Across the following data, how many lines include the string "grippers"? Reply with the number and nothing more.

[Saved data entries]
• • • • •

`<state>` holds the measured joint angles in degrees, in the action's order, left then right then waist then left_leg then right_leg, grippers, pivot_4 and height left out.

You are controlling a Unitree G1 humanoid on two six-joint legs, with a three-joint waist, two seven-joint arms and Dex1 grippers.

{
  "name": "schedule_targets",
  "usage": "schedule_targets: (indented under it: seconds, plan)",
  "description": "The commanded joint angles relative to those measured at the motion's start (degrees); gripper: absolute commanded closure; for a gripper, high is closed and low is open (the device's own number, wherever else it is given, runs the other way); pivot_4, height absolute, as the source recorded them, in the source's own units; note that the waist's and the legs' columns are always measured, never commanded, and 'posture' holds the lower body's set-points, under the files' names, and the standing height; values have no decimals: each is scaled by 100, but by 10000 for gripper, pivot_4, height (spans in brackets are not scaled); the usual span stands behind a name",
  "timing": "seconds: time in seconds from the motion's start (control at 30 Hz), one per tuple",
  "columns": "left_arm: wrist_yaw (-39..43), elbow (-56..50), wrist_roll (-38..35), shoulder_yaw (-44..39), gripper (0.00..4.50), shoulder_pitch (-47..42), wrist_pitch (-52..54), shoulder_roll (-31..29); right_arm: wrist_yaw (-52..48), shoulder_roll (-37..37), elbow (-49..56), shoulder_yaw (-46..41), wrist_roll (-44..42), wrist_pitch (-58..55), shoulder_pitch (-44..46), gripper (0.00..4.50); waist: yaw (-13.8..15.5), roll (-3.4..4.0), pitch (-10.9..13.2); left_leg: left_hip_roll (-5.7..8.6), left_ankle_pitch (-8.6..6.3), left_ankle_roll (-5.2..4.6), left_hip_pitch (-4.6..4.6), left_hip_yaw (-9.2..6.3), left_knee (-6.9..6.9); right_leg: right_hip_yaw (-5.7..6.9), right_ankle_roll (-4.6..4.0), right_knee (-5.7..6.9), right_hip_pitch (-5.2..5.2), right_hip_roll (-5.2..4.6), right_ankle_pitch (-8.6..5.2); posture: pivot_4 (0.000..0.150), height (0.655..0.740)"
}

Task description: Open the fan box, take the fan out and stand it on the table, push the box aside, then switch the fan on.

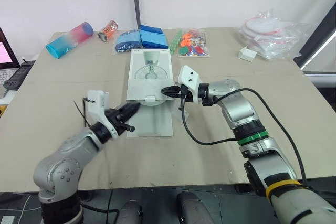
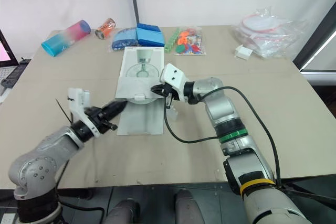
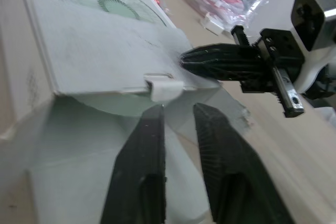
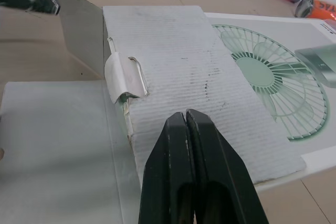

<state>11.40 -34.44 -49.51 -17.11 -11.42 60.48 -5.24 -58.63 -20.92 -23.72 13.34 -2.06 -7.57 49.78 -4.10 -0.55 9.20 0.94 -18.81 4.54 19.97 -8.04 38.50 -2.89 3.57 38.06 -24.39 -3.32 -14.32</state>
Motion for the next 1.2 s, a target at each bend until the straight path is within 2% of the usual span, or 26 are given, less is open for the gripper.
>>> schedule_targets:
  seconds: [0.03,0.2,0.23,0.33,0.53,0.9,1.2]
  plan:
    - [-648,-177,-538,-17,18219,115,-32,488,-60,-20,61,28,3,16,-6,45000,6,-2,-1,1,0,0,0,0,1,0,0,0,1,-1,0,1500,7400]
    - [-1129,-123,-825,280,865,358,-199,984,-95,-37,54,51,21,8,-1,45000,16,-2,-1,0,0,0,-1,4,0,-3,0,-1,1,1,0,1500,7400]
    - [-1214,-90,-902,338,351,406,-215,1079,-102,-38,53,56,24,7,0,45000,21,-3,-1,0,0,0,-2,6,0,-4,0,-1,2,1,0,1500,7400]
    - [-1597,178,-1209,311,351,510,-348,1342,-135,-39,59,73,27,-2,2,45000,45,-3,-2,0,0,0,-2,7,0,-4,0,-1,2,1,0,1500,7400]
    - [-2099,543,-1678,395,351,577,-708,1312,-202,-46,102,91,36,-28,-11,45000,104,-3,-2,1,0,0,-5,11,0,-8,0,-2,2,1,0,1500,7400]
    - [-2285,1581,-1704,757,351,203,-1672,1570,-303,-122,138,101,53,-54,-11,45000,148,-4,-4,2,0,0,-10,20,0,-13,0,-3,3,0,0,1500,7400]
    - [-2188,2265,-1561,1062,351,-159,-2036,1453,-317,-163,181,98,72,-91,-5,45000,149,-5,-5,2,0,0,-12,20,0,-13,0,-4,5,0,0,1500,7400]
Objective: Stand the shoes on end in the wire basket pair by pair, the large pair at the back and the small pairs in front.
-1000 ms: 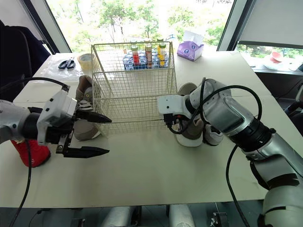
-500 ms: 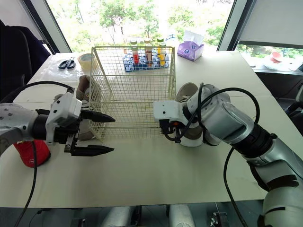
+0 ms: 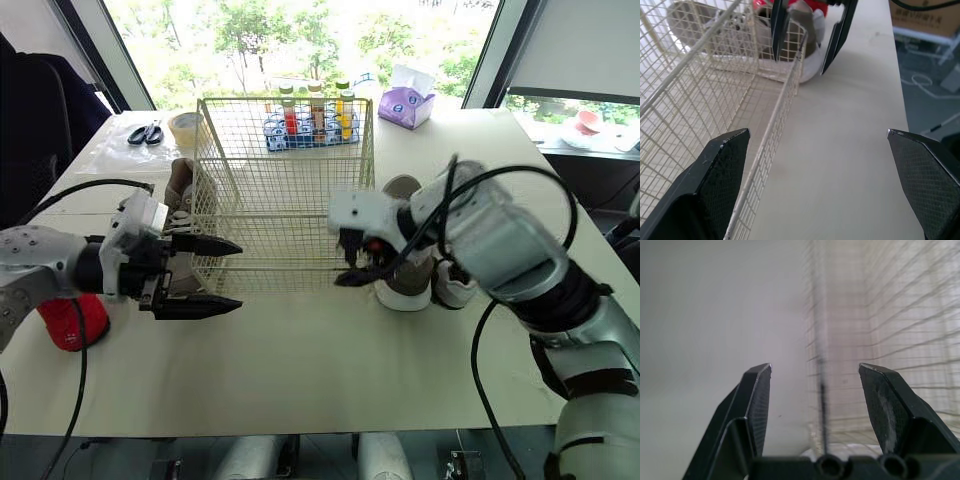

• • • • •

Task output: 2